Active Messages: A Mechanism for Integrated Communication and Computation

Thorsten von Eicken, David E. Culler, Seth Copen Goldstein, Klaus Erick Schauser, 1992

Original Notes by Yu Zhang, February 19, 1998
Notes revised by ted bonkenburg (tb@cs) and presented 8 April 1999

Highlevel Idea

1. To achieve high performance in large scale multiprocessor machines, computation and communication must be overlapped.
2. This implies that the communication model should be asynchronous.
3. Active Messages is a communication model that is highly supported by the underlying hardware in parallel machines.

Traditional Send/Receive Model

1. Synchronous model: The send blocks until the corresponding receive is executed, only then is data transfered (3-phase protocol)

pros: simple, no pre-allocated buffer required at the two ends
cons: network latency can't be hidden

2. Asynchronous send: The send is non-blocking. The message layer buffers the message until the network port is available. The message will be buffered at the receiver waiting for dispatching.

pros: Overlapping of computation and communication.
cons: Large overhead due to buffer management. Overlapping is only effective for large messages.

Active Message (AM) Model

Each message contains at its head the address of a user-level handler
The handler is executed on message arrival with the message body as argument. Its role is to get the message out of the network and into the ongoing computation of the recipient, i.e. either:
- store the arriving data in preallocated data structure of the recipient, or
- in the case of remote service requests, immediately reply to the requester.
The handler must execute quickly and to completion. (i.e. non-blocking)

Design characteristics:

Require a uniform code image on all nodes -- the sender specifies the address of the handler to be invoked at the recipient. Of course, this can be solved with one level of indirection.
No need for buffering (except as required for network transport) -- small messages become attractive!
Primitive scheduling : the handlers interrupt the computation immediately upon message arrival and execute to completion.
Deadlock Avoidance: Nodes must continuously accept incoming messages. Reply handlers should not block in order to allow messages to "retire".

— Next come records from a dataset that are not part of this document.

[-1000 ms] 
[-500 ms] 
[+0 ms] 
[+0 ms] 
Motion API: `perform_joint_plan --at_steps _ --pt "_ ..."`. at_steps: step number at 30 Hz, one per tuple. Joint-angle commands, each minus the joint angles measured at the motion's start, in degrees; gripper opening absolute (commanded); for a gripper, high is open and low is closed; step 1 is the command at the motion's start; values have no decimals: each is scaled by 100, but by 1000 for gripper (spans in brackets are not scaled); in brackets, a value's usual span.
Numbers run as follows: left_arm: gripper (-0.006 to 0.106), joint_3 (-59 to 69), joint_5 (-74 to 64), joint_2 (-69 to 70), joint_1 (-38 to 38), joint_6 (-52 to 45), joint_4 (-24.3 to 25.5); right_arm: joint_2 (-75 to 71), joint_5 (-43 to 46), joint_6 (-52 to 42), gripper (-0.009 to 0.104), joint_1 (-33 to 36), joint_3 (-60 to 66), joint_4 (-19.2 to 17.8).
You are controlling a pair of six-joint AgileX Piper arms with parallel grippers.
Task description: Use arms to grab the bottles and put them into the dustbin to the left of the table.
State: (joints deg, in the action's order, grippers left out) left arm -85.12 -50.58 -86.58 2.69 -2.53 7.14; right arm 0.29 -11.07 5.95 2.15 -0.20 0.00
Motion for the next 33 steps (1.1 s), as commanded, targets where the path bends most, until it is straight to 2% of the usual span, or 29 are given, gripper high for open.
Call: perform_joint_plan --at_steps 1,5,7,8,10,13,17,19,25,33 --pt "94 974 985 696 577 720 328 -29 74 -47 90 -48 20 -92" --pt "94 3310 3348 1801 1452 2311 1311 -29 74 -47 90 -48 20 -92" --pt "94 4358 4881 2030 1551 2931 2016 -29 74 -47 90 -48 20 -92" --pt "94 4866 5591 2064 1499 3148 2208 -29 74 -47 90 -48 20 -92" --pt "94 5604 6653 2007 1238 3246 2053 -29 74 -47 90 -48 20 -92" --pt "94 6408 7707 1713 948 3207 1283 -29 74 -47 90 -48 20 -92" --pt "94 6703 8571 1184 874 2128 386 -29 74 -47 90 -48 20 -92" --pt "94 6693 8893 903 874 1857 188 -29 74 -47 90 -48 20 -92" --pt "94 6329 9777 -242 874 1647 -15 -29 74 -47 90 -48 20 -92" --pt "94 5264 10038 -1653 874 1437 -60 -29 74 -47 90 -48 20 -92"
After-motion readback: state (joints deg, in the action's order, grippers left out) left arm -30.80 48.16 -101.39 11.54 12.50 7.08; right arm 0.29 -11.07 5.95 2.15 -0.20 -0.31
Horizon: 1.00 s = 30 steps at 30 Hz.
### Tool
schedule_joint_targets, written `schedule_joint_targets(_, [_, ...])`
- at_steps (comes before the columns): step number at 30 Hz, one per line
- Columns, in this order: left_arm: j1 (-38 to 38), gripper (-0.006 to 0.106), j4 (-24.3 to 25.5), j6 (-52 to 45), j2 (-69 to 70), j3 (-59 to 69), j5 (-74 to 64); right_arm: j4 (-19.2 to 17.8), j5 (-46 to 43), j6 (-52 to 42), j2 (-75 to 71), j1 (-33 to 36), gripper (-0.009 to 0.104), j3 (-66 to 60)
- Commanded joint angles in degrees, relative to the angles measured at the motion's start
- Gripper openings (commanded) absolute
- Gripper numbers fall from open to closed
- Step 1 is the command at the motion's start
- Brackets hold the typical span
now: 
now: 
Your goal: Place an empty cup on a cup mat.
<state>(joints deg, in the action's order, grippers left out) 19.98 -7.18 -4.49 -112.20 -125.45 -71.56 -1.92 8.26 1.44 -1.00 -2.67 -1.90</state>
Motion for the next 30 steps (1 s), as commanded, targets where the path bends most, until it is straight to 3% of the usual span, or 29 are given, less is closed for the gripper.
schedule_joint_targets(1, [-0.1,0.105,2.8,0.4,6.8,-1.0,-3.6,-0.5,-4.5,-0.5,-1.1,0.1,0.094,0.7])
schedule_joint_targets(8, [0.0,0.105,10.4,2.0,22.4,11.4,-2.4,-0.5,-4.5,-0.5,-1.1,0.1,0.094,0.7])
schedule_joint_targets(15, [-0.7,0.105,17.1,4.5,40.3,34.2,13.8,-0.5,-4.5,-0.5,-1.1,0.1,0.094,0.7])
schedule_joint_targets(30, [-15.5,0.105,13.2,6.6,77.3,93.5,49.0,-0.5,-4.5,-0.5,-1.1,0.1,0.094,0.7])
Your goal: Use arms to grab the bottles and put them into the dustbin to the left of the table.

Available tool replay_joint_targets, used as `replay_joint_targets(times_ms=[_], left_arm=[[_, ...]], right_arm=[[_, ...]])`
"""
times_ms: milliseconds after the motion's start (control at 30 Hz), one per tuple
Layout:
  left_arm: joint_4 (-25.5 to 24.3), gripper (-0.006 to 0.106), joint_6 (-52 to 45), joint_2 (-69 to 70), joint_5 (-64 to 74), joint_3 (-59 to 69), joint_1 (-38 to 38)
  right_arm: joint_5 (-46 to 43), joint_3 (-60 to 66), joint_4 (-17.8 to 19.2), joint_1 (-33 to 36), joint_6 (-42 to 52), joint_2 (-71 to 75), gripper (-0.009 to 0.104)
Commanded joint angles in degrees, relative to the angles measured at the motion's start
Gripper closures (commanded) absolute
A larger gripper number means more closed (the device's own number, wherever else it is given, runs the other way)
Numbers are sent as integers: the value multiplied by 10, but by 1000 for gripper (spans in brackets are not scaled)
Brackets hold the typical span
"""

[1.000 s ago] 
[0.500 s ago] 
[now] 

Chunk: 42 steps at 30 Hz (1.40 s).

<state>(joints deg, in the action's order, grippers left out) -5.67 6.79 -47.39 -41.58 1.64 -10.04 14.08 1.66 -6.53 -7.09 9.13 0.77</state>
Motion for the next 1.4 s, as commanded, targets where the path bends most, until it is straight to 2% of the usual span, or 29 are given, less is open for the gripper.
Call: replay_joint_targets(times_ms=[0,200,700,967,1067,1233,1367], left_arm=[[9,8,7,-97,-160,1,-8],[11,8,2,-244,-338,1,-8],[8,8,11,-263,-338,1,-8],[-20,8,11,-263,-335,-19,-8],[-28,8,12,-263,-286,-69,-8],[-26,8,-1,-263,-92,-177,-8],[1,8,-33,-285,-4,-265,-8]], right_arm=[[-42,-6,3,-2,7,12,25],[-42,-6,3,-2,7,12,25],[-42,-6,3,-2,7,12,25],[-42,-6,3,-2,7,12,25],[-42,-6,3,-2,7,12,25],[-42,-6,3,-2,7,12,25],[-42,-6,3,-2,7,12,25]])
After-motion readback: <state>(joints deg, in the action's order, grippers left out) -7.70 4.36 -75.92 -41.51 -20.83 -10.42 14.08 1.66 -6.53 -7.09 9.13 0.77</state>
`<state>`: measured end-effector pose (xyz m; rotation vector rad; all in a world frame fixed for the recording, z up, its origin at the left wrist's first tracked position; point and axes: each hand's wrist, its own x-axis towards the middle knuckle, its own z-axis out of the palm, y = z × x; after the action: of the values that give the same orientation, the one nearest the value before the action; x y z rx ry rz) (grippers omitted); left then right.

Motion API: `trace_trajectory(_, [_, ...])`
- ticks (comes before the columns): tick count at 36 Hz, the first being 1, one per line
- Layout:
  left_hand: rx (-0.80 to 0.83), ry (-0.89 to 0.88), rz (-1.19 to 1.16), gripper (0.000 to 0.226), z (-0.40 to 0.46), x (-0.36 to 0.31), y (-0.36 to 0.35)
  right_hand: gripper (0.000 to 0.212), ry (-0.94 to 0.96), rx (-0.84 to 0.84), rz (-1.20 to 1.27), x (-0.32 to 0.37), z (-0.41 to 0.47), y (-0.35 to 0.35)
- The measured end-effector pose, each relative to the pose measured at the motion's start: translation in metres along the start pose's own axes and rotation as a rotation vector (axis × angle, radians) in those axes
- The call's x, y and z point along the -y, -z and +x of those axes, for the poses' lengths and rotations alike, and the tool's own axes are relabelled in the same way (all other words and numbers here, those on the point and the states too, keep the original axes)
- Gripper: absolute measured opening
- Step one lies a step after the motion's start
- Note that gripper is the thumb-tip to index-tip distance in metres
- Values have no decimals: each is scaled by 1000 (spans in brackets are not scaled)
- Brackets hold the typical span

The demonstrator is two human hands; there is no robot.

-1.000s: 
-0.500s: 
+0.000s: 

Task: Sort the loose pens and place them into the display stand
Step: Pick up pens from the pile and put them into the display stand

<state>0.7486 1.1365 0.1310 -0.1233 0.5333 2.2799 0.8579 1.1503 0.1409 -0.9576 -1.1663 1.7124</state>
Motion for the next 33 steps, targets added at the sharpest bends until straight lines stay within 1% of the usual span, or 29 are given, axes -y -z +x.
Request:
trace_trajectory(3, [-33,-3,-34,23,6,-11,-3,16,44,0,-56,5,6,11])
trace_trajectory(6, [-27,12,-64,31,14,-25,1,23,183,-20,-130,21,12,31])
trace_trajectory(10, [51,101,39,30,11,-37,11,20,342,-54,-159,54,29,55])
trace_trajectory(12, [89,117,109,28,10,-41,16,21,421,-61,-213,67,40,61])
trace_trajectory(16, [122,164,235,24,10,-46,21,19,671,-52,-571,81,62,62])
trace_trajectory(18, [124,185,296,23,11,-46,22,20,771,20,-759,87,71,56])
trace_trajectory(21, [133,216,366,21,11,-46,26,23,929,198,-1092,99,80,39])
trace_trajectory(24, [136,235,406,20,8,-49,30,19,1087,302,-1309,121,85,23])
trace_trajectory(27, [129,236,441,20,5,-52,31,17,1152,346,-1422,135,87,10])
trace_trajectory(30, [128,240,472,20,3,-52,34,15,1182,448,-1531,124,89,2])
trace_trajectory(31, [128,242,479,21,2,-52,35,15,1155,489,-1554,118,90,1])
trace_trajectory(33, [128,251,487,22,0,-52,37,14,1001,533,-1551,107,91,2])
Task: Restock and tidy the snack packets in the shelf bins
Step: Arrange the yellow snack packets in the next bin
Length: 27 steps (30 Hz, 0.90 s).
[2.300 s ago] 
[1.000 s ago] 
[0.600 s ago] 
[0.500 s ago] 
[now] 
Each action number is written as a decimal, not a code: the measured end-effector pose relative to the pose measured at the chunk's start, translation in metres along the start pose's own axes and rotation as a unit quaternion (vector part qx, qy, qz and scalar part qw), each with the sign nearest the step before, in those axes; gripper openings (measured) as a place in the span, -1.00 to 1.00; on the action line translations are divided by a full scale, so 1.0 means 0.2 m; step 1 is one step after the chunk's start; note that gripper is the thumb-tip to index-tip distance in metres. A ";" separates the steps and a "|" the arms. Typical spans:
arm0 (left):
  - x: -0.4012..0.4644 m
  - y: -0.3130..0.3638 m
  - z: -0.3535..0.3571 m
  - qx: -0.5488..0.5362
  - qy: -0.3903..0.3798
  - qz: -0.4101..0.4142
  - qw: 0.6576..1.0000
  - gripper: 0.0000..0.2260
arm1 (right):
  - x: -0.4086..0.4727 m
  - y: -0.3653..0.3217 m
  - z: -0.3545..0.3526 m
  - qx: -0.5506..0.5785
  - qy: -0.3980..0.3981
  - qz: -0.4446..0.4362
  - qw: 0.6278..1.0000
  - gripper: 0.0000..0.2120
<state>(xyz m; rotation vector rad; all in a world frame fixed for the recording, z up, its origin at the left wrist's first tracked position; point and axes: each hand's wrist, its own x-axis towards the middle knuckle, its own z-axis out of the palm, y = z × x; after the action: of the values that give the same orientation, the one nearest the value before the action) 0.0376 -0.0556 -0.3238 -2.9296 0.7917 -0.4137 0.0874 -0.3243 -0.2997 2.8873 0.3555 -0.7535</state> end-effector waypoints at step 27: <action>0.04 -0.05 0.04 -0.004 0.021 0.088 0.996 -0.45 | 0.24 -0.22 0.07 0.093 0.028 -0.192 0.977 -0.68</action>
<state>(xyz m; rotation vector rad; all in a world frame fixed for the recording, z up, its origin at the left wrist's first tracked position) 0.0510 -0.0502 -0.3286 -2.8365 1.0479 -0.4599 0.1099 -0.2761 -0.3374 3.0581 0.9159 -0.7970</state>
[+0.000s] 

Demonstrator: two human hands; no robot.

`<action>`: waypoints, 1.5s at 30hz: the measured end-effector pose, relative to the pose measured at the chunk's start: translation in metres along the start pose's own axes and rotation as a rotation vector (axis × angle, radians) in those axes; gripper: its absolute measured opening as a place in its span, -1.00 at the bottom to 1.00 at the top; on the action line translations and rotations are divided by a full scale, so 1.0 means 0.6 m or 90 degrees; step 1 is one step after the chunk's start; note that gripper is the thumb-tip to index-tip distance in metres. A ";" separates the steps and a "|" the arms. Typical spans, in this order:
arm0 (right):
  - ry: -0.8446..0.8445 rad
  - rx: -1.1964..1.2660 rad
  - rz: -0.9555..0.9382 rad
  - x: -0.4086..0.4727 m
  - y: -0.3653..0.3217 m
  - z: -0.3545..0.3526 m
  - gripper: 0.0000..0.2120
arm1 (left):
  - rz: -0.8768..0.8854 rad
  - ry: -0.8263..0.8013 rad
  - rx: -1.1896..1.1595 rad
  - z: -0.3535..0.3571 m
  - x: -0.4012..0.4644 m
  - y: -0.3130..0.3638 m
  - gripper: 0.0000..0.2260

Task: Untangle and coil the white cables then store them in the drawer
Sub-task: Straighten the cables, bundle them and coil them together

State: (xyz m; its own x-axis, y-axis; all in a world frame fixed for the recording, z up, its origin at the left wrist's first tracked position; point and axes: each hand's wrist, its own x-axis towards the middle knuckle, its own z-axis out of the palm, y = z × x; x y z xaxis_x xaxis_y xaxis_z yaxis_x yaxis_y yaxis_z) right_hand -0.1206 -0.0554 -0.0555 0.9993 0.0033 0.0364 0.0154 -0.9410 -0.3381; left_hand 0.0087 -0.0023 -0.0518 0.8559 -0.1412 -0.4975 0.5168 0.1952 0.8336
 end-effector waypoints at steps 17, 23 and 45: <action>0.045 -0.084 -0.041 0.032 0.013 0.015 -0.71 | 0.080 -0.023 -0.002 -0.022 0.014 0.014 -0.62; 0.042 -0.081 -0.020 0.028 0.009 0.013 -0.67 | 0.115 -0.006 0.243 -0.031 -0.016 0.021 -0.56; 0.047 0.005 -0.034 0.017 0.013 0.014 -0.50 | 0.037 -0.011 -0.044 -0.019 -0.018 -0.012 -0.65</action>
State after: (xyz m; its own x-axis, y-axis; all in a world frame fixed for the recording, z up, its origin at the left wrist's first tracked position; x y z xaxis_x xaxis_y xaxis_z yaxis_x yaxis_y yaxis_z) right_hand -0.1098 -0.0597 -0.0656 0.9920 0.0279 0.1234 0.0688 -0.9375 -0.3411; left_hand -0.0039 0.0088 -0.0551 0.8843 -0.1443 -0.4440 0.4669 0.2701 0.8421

Implementation of AM on Message-passing Architecture

The CM-5 differs from the nCUBE/2 in a number of ways:

It has two disjoint networks, which solves the deadlock problem.
It has user level access to the network interface and timesharing among user processes.
The CM-5 limits transfer size to 24 bytes.
Network does not guarantee packet ordering.
No DMA - instead, two memory mapped FIFOs.
Interrupt costs very high.

This creates different implementations of AM:

nCUBE/2

messages received thru interrupt.
packet ordering free
additional buffers to avoid deadlock
msgs sent w/ kernel trap and DMA
Tc = 30us, Tb = 0.45us
CM-5

messages recvd by polling then calling handler
setup required on receiving end in order to get packet ordering
deadlock avoidance thru using one network for requests, other for replies
msgs sent by stuffing memory-mapped FIFO queue.
Tc = 23us, Tb = 0.12us

Split-C Programming Model

Provides non-blocking remote-memory operations in C (over AM).

PUT: copies local memory block into remote memory at address specified by the sender.
GET: retrieves a block of remote memory and makes a local copy

Message Driven Architecures -vs- AM

Message Driven Architecture

Role of handler: arbitrary computation which can suspend.
- dynamic allocation
- complex scheduling

Active Messages

Role of handler: get the message out of the network and into the ongoing computation of the recipient.
- buffer only for network transport
- simple scheduling

TAM ---- Simulating Message Driven Architectures with AM

activation tree and embedded scheduling queue
- active frame---for each function call, allocation unit
- thread --- execution unit
- inlet --- for each frame, receive msg, store data, schedule thread
- continuation vector --- scheduling queue of enabled threads
locality of computation is improved by TAM scheduling hierarchy

H/W Support for AM

1. Network Interface:reduce the overhead of composing a msg, esp for small msgs

DMA transfer for large msgs (large message is a small one w/ DMA transfer tacked on)
small msgs
- direct communication between processor and network interface
- compose msg in the register of network interface coprocessor
- memory mapping: memory <---> network interface
use register set to compose and consume msgs --- reuse of msg data
support multiple network channels: allow multiple atomic msg compositions at the same time
user-level access to network interface: h/w protection for sending & protection for receiving by MMU
accelerate frequent msg

2. Processor support for msg handlers:

multiplex processor between computation threads and handlers
- tradition: interruption (flush pipeline, enter the kernel, crawl out to user handler, trap back to kernel, return to interrupted computation)
- fast polling (when msg frequency is high)
- user-level interrupts: problem exists
- PC injection: swap between computation PC and handler PC --- minimal form of multithreading
dual processors key: communication between them